## Instructions for the task:
Keep the wording of every entry intact in your copy, and omit the pictures.
*** Task inputs Section Begins ***
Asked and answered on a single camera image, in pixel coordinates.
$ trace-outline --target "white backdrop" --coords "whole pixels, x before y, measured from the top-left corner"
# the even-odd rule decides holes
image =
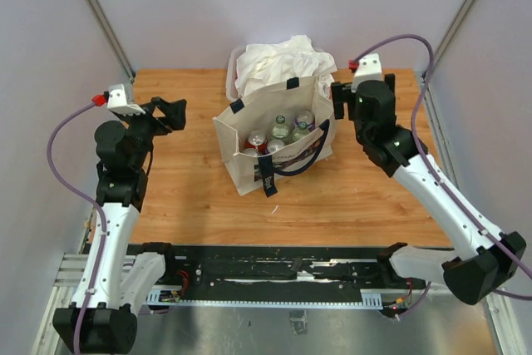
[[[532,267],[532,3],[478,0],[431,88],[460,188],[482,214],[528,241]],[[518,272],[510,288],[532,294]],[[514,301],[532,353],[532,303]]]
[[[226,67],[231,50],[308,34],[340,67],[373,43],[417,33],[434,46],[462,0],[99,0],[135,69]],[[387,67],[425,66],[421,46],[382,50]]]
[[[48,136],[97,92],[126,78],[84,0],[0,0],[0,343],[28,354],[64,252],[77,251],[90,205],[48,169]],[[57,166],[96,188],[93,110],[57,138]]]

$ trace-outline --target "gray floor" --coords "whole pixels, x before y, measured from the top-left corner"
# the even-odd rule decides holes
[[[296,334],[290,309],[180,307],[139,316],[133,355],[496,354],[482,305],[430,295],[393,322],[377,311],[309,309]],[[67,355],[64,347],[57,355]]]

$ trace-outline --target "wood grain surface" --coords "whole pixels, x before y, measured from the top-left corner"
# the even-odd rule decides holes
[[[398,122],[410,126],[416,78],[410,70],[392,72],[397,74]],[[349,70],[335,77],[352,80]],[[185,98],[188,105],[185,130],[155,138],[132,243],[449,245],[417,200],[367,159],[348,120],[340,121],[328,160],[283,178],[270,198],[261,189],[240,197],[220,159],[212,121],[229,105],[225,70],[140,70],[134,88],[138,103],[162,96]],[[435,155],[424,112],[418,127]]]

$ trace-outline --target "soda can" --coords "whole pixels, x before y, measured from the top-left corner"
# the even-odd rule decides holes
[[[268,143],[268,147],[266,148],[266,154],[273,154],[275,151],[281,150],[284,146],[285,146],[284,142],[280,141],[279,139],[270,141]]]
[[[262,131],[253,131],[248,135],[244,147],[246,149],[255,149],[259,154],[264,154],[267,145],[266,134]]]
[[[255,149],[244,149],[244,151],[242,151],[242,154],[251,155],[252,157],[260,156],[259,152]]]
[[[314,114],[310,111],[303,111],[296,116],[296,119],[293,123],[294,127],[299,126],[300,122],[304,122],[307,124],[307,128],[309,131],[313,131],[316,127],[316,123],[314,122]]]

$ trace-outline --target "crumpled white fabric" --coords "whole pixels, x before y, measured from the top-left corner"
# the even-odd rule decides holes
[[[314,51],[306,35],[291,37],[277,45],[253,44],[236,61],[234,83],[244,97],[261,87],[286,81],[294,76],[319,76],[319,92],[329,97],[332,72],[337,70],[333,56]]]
*** Task inputs Section Ends ***
## Task response:
Asked and answered on a single camera image, in pixel coordinates.
$ trace-outline --target "white backdrop" --coords "whole pixels, x before y, measured from the top-left corner"
# the even-odd rule decides holes
image =
[[[532,267],[532,3],[478,0],[431,88],[460,188],[482,214],[528,241]],[[518,272],[510,288],[532,294]],[[514,301],[532,353],[532,303]]]
[[[226,67],[231,50],[308,34],[340,67],[373,43],[417,33],[434,46],[462,0],[99,0],[135,69]],[[387,67],[425,66],[421,46],[382,50]]]
[[[48,136],[97,92],[126,78],[84,0],[0,0],[0,343],[28,354],[64,252],[77,251],[90,205],[48,169]],[[57,166],[96,188],[93,110],[57,138]]]

$ trace-outline --target "gray floor" --coords "whole pixels, x before y, measured from the top-left corner"
# the even-odd rule decides holes
[[[296,334],[290,309],[180,307],[139,316],[133,355],[496,354],[482,305],[430,295],[393,322],[377,311],[309,309]],[[67,355],[64,347],[57,355]]]

$ trace-outline --target "wood grain surface" --coords "whole pixels, x before y, measured from the top-left corner"
# the even-odd rule decides holes
[[[398,122],[410,126],[416,78],[410,70],[392,72],[397,74]],[[349,70],[335,77],[352,80]],[[185,98],[188,105],[185,130],[155,138],[132,243],[449,245],[417,200],[367,159],[348,120],[340,121],[328,160],[283,178],[270,198],[261,189],[240,197],[220,159],[212,121],[229,105],[225,70],[140,70],[134,88],[138,103],[162,96]],[[435,155],[424,112],[418,127]]]

$ trace-outline --target "soda can" --coords "whole pixels, x before y, measured from the top-left corner"
# the even-odd rule decides holes
[[[268,143],[268,147],[266,148],[266,154],[273,154],[275,151],[281,150],[284,146],[285,146],[284,142],[280,141],[279,139],[270,141]]]
[[[262,131],[253,131],[248,135],[244,147],[246,149],[255,149],[259,154],[264,154],[267,145],[266,134]]]
[[[255,149],[244,149],[244,151],[242,151],[242,154],[251,155],[252,157],[260,156],[259,152]]]
[[[314,114],[310,111],[303,111],[296,116],[296,119],[293,123],[294,127],[299,126],[300,122],[304,122],[307,124],[307,128],[309,131],[313,131],[316,127],[316,123],[314,122]]]

$ trace-outline --target "crumpled white fabric" --coords "whole pixels, x before y, measured from the top-left corner"
# the even-odd rule decides holes
[[[314,51],[306,35],[291,37],[277,45],[253,44],[236,61],[234,83],[244,97],[261,87],[286,81],[294,76],[319,76],[319,92],[329,97],[332,72],[337,70],[333,56]]]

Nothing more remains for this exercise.